Correlation (in statistics)

A dependence between random variables not necessarily expressed by a rigorous functional relationship. Unlike functional dependence, a correlation is, as a rule, considered when one of the random variables depends not only on the other (given) one, but also on several random factors. The dependence between two random events is manifested in the fact that the conditional probability of one of them, given the occurrence of the other, differs from the unconditional probability. Similarly, the influence of one random variable on another is characterized by the conditional distributions of one of them, given fixed values of the other.
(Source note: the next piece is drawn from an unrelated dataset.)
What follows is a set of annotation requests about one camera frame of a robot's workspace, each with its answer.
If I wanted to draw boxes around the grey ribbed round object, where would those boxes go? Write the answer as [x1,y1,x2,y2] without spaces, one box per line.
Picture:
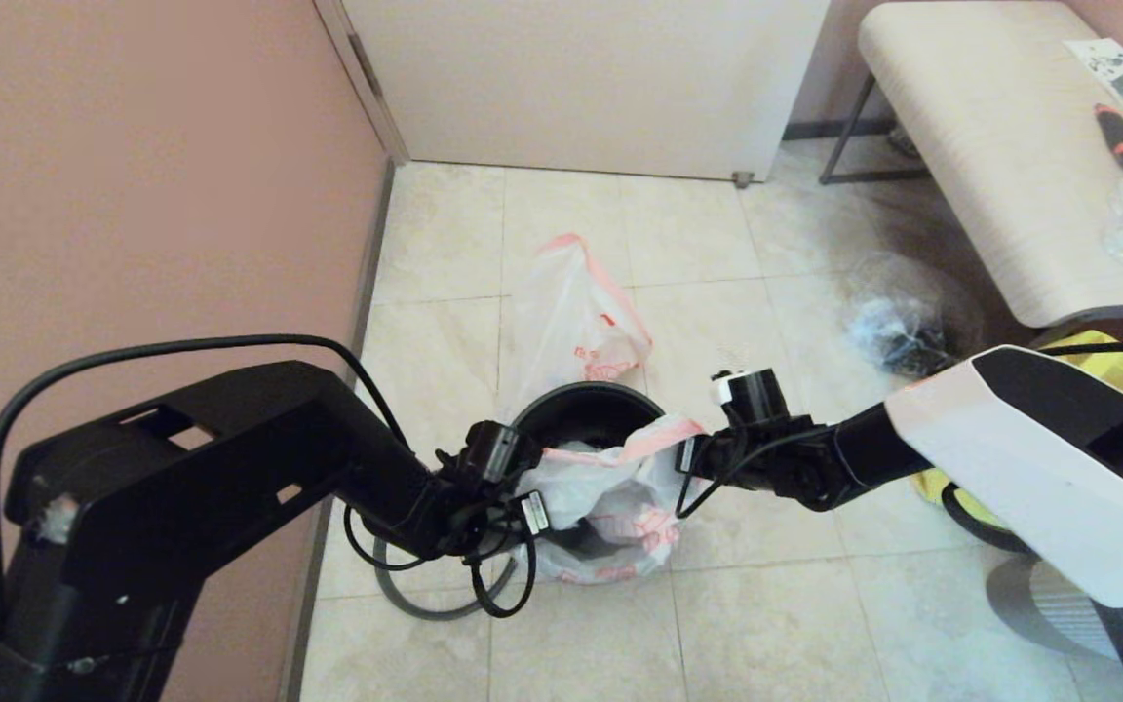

Let $X$ and $Y$ be random variables with given joint distribution, let $m_{X}$ and $m_{Y}$ be the expectations of $X$ and $Y$ , let $σ_{X}^{2}$ and $σ_{Y}^{2}$ be the variances of $X$ and $Y$ , and let $ρ$ be the correlation coefficient of $X$ and $Y$ . Assume that for every possible value $X = x$ the conditional mathematical expectation $y (x) = E [Y ∣ X = x]$ of $Y$ is defined; then the function $y (x)$ is known as the regression of $Y$ given $X$ , and its graph is the regression curve of $Y$ given $X$ . The dependence of $Y$ on $X$ is manifested in the variation of the mean values of $Y$ as $X$ varies, although for each fixed value $X = x$ , $Y$ remains a random variable with a well-defined spread. In order to determine to what degree of accuracy the regression reproduces the variation of $Y$ as $X$ varies, one uses the conditional variance of $Y$ for a given $X = x$ or its mean value (a measure of the spread of $Y$ about the regression curve):

$σ_{Y ∣ X}^{2} = E [Y - E (Y ∣ X = x)]^{2} .$

If $X$ and $Y$ are independent, then all conditional mathematical expectations of $Y$ are independent of $x$ and coincide with the unconditional expectations: $y (x) = m_{Y}$ ; and then also $σ_{Y ∣ X}^{2} = σ_{Y}^{2}$ . When $Y$ is a function of $X$ in the strict sense of the word, then for each $X = x$ the variable $Y$ takes only one definite value and $σ_{Y ∣ X}^{2} = 0$ . Similarly one defines $x (y) = E [X ∣ Y = y]$ ( the regression of $X$ given $Y$ ). A natural index of the concentration of the distribution near the regression curve $y (x)$ is the correlation ratio

$η_{Y ∣ X}^{2} = 1 - \frac{σ_{Y ∣ X}^{2}}{σ_{Y}^{2}} .$

One has $η_{Y ∣ X}^{2} = 0$ if and only if the regression has the form $y (x) = m_{Y}$ , and in that case the correlation coefficient $ρ$ vanishes and $Y$ is not correlated with $X$ . If the regression of $Y$ given $X$ is linear, i.e. the regression curve is the straight line

$y (x) = m_{y} + ρ \frac{σ_{Y}}{σ_{X}} (x - m_{X}),$

then

$σ_{Y ∣ X}^{2} = σ_{Y}^{2} (1 - ρ^{2}) and η_{Y ∣ X}^{2} = ρ^{2};$

if, moreover, $| ρ | = 1$ , then $Y$ is related to $X$ through an exact linear dependence; but if $η_{Y ∣ X}^{2} = ρ^{2} < 1$ , there is no functional dependence between $Y$ and $X$ . There is an exact functional dependence of $Y$ on $X$ , other than a linear one, if and only if $ρ^{2} < η_{Y ∣ X}^{2} = 1$ . With rare exceptions, the practical use of the correlation coefficient as a measure of the lack of dependence is justifiable only when the joint distribution of $X$ and $Y$ is normal (or close to normal), since in that case $ρ = 0$ implies that $X$ and $Y$ are independent. Use of $ρ$ as a measure of dependence for arbitrary random variables $X$ and $Y$ frequently leads to erroneous conclusions, since $ρ$ may vanish even when a functional dependence exists. If the joint distribution of $X$ and $Y$ is normal, then both regression curves are straight lines and $ρ$ uniquely determines the concentration of the distribution near the regression curves: When $| ρ | = 1$ the regression curves merge into one, corresponding to linear dependence between $X$ and $Y$ ; when $ρ = 0$ one has independence.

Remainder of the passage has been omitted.